Bacon v. Parker

137 Mass. 309 | Mass. | 1884

Holmes, J.

The plaintiff owned a warehouse on Pearl Street in Boston, which was burned by the great fire. He was proceeding to rebuild on the same site, when he was approached by the defendants,' and, after some negotiations, it was orally agreed that he should buy an adjoining parcel at sixteen dollars a foot, should value his own land at fifteen dollars a foot, and erect a warehouse on both parcels substantially according to certain plans; and that the defendants should hire the same for five years at eleven and a half per cent upon the cost of the building and land at the above valuation. In the course of building, the defendants asked the plaintiff to make certain additions and alterations, and agreed that they would pay eleven and a half per cent for five years upon the cost. The building was put up with such additions and alterations as were requested, but the defendants have refused to accept a lease.

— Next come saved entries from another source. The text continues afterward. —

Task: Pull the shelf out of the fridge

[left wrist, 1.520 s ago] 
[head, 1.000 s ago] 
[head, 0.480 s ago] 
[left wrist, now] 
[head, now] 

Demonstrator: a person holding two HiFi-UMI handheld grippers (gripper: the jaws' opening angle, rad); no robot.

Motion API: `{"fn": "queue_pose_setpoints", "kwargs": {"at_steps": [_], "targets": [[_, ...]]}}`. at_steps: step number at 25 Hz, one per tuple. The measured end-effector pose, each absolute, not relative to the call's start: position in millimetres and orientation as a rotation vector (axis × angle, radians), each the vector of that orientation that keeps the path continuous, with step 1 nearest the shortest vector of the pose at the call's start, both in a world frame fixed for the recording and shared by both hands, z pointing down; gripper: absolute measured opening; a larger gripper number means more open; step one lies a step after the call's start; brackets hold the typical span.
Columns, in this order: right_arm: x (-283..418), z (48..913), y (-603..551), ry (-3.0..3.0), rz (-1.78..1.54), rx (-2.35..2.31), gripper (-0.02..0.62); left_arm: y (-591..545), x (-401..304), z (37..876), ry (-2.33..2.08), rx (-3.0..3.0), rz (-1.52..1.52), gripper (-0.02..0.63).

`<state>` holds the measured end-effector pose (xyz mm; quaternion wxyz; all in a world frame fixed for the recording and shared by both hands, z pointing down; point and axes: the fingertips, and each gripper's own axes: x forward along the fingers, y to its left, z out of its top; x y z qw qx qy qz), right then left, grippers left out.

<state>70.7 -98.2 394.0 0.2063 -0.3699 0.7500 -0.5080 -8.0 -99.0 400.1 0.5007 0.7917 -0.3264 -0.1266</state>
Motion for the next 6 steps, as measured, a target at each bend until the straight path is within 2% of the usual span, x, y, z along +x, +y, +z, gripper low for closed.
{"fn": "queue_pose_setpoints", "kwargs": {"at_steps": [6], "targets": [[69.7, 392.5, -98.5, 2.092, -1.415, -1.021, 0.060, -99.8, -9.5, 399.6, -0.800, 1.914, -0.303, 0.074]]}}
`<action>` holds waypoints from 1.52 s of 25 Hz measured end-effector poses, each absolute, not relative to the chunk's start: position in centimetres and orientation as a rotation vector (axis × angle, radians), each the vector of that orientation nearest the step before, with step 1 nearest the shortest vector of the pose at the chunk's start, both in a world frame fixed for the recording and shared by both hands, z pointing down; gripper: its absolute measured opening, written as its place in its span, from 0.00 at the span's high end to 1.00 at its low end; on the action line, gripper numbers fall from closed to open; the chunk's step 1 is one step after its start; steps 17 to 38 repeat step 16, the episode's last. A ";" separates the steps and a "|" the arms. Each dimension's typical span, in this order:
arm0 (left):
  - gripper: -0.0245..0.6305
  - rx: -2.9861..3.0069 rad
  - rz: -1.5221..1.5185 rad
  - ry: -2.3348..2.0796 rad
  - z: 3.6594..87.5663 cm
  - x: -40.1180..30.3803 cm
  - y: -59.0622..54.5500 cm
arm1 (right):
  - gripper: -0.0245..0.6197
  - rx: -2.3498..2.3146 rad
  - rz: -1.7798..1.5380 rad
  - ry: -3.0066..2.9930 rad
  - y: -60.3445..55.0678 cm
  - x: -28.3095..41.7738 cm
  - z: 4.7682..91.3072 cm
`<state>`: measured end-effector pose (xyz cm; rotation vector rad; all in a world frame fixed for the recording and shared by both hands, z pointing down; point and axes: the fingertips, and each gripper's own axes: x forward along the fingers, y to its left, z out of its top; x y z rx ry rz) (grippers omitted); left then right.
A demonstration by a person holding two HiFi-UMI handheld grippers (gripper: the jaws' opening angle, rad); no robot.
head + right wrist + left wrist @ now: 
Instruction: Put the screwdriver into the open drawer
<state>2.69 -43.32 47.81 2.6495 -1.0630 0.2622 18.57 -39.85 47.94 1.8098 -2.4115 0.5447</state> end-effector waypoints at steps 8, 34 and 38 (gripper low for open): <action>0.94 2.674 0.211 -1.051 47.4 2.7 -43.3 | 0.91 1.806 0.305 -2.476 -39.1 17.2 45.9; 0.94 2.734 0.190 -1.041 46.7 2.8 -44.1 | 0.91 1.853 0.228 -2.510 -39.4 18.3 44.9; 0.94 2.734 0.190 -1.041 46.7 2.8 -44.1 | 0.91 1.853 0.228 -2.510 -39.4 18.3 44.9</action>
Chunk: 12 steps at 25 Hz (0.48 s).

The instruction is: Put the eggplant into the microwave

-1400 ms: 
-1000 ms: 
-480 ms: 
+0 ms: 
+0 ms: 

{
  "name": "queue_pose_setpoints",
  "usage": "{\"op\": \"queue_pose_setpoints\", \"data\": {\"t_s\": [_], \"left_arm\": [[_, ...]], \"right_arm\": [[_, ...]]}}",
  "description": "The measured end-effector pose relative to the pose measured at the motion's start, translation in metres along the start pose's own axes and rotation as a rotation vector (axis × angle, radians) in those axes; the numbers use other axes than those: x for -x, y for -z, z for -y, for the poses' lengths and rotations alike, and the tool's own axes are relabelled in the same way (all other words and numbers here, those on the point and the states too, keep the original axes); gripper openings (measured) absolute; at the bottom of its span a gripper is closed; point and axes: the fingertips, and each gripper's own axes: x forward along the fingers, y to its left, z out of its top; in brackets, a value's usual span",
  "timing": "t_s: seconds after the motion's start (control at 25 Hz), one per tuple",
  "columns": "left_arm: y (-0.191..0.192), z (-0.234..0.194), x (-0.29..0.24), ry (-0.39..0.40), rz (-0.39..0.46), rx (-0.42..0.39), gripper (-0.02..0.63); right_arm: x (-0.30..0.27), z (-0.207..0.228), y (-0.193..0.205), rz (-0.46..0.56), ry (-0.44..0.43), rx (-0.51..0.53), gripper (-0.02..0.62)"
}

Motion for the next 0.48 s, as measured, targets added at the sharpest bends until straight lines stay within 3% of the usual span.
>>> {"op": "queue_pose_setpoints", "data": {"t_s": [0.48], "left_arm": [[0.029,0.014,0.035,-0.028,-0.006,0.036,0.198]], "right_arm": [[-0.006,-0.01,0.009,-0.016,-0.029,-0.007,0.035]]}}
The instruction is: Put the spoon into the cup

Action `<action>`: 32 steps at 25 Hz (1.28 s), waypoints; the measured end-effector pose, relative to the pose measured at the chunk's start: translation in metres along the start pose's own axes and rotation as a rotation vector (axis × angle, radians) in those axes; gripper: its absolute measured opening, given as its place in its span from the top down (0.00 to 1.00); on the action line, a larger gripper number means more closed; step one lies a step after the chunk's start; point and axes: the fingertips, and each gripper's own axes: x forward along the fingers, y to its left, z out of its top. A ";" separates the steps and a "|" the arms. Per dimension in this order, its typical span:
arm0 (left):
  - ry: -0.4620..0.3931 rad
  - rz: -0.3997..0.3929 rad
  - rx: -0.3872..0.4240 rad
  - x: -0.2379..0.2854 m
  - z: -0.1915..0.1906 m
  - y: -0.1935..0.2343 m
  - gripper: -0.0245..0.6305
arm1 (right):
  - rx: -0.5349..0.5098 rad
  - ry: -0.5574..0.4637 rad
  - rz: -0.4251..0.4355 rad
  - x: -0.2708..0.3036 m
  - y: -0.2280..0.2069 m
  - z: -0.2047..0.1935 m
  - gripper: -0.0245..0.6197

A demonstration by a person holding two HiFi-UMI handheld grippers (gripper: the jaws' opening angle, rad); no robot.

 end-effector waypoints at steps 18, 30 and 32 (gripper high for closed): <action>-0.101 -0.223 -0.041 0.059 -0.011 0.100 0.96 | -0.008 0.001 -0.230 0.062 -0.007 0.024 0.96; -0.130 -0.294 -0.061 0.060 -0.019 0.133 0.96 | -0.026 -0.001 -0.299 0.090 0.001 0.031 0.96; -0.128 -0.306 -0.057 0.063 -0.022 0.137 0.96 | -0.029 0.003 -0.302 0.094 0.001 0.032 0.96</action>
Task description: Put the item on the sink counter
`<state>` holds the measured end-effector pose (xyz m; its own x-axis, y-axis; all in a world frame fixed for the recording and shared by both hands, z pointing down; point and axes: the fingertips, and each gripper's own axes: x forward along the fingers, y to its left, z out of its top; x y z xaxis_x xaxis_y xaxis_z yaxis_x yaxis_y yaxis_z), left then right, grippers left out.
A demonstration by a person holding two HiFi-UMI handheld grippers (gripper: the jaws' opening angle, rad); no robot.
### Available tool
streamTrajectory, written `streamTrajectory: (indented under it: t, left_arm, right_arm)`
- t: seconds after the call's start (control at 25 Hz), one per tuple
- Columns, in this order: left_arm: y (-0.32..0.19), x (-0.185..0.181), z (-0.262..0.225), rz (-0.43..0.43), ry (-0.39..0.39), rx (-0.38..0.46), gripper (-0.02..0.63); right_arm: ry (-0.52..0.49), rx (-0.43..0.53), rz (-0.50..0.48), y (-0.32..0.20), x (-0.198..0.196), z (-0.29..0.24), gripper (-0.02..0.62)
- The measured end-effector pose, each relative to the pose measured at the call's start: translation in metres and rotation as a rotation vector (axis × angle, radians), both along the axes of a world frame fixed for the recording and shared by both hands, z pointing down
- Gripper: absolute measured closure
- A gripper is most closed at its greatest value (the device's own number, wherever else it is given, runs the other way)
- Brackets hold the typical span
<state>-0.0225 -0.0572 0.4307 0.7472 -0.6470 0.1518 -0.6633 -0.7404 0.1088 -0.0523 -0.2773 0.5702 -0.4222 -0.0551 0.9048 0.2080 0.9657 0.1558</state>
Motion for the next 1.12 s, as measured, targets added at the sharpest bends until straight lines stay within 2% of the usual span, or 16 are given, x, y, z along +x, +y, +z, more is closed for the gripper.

The plaintiff admits that the agreement to take a lease was within the statute of frauds; but contends that he can recover the cost of the land bought and the building erected at the defendant’s request, less their value at the time of the defendant’s refusal to take the lease.

It has been held repeatedly that, when a person pays money, renders service, or conveys property as the stipulated consideration of a contract within the statute of frauds, if the other *311party refuses to perform his part, and sets up the statute, the void contract shall not be relied on as a means to accomplish a fraud, and keep what was furnished as quid pro quo for nothing. The fact that words were spoken in the form of a contract which did not bind the speaker and which is repudiated, is not allowed to displace or override the obligation which would otherwise arise from the receipt and retention of value on the understanding that value is to be returned. Kidder v. Hunt, 1 Pick. 328, 331. Dix v. Marcy, 116 Mass. 416. Parker v. Tainter, 123 Mass. 185.

These cases, however, do not apply when that which has been done is not the contemplated consideration of any promise, void or otherwise, but merely a step taken by one party as a means to enable him to furnish the consideration. The mode in which one party to a bargain shall enable himself to do what he has agreed to do, is no concern of the other party, and is no part of the contract. In the present case, what the defendants were to have was a five years’ lease of certain land with certain structures upon it; what they were to pay was rent. If the structures had been' built by trespassers, the plaintiff would still have tendered the whole consideration stipulated for, if he had tendered a lease in due time, although, of course, the supposed facts might affect the amount of rent to be paid. The cost of a part of the land and building afforded the means of estimating the rent, to be sure; but what the defendants agreed to pay for was the right to occupy the land when built upon, not the purchase or erection. That was the only thing they requested in such a sense that the law could found a promise upon their act. A request is only important when it implies a promise to pay for the thing requested. The request to purchase or build did not imply a promise to pay for doing either, because both were simply means enabling the plaintiff to furnish the defendants what they were to pay for. That they have never had, and therefore they are not bound to pay anything.

It has occurred to us that an argument for the plaintiff might be based upon the analogy of the rule laid down by Chief Justice Shaw, that when an article is made pursuant to the agreement, the agreement, although, if fully performed, it will *312terminate in a sale, is a contract for labor. Lamb v. Crafts, 12 Met. 353, 356. Goddard v. Binney, 115 Mass. 450. But that rule, in the very form of its statement, is that the contract, fairly construed, contemplates and calls for the labor, and not merely the result of the labor. It does not suggest that labor not contracted for, but performed as the means of furnishing an article contracted for, can be made a cause of action; and the contrary is decided in Dowling v. McKenney, 124 Mass. 478.

We see no ground on which it can be said that the additions and alterations are the subject matter of a separate contract. They were simply modifications of the original plan in the course of carrying it out, the cost of which was to be taken as part of the cost of building, in order to arrive at the rent to be paid under the lease. See McMullen v. Riley, 6 Gray, 500.

There was no evidence of use and occupation by the defendants.* Judgment on the verdict.

The facts stated in the report, which were relied upon by the plaintiff in support of the count for use and occupation, were, that the defendants placed a sign upon the building, stating that they would occupy the building, and that chambers were to be let, and requesting applicants to apply to the defendants; -that the defendants offered the chambers to let to various persons; that after January 1, 1874, the defendants were at the building daily, giving directions to the workmen; and that they selected the gas fixtures for the building, caused various changes to be made to suit the necessities of their business, and had the safe fitted up according to a plan prepared by themselves.